[Records from a dataset]
>>>

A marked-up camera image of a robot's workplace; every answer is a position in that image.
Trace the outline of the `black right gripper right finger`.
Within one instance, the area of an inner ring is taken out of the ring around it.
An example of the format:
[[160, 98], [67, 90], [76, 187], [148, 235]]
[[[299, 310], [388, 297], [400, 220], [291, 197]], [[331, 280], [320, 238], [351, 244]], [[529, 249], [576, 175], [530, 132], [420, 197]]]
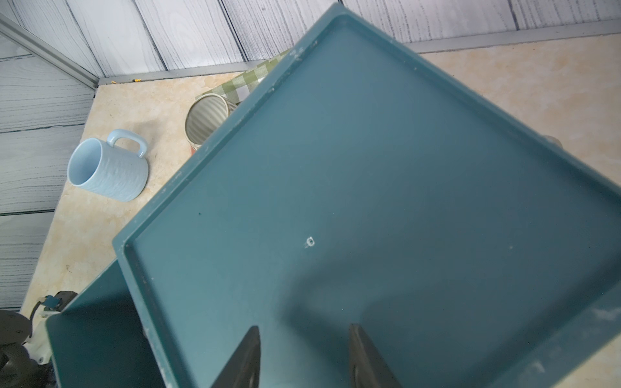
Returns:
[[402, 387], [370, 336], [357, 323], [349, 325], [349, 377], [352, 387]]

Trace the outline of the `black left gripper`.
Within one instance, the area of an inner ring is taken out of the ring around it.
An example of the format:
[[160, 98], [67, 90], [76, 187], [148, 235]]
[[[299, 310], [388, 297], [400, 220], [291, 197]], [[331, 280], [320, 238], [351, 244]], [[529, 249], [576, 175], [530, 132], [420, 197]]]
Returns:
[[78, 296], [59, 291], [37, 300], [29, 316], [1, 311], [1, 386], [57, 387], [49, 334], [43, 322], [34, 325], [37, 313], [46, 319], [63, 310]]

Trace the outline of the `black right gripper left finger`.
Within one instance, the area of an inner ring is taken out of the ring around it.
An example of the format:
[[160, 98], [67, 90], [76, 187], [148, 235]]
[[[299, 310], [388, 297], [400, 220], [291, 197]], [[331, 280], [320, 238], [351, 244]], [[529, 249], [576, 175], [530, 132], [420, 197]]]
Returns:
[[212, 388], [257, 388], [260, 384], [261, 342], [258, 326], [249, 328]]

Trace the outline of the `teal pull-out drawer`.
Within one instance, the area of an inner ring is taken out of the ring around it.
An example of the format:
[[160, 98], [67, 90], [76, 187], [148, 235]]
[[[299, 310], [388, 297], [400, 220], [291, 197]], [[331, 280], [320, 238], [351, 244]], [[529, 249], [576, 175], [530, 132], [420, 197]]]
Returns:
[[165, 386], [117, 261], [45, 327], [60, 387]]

<<<
>>>

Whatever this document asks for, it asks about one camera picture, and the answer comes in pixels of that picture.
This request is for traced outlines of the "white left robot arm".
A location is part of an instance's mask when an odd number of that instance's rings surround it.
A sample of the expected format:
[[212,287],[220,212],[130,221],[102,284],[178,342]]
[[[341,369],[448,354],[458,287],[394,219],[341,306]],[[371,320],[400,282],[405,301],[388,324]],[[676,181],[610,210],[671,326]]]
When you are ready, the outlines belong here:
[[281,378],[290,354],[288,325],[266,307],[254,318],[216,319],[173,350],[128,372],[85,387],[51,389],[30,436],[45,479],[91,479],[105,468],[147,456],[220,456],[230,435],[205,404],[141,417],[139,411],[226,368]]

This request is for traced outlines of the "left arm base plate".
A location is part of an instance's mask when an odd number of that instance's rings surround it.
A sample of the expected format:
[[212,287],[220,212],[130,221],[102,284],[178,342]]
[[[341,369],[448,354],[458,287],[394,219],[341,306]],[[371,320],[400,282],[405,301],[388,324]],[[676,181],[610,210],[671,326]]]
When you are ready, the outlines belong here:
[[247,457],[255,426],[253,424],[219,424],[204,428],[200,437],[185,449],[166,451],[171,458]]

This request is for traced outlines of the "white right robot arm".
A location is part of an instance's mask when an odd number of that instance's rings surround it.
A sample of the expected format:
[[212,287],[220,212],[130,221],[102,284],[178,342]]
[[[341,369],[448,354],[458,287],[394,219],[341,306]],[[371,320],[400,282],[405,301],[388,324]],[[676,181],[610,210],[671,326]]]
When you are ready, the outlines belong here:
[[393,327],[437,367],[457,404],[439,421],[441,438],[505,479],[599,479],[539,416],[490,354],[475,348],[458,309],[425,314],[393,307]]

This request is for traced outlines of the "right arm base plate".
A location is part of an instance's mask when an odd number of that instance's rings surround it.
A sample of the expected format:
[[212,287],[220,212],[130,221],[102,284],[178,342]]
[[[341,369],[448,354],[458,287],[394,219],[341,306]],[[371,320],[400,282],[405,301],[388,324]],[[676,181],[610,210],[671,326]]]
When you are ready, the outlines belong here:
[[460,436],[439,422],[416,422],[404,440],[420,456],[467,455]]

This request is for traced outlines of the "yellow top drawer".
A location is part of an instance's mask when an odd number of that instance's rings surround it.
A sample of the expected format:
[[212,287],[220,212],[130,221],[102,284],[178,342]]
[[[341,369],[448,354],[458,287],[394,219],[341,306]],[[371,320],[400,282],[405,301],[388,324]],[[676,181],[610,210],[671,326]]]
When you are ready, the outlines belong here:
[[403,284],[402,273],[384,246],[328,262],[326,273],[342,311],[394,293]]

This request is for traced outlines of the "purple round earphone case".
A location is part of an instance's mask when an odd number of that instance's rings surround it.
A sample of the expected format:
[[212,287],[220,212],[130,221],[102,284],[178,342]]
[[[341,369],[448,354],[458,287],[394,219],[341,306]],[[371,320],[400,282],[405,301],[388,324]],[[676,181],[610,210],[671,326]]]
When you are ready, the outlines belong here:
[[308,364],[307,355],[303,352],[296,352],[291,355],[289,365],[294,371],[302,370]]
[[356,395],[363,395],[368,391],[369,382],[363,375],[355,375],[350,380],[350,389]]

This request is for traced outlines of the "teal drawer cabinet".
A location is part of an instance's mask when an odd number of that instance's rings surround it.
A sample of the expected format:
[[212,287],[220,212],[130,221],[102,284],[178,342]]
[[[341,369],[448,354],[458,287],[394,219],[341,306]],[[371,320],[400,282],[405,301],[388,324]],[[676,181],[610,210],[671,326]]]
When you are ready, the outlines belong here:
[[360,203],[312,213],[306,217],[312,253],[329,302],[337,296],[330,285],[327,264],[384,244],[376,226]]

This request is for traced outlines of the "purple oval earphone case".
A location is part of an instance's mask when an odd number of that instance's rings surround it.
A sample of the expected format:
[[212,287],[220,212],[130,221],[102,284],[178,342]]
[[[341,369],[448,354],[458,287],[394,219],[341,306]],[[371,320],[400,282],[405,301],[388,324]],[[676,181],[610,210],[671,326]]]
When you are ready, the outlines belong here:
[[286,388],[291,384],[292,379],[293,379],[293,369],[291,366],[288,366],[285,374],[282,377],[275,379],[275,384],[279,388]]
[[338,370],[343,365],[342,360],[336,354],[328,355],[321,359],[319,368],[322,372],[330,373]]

<<<

**What needs to be done**
In the entries above, find every line with the word "case" and list it.

**Written answer**
This request is for traced outlines of the "purple round earphone case".
This request is for traced outlines of the "purple oval earphone case".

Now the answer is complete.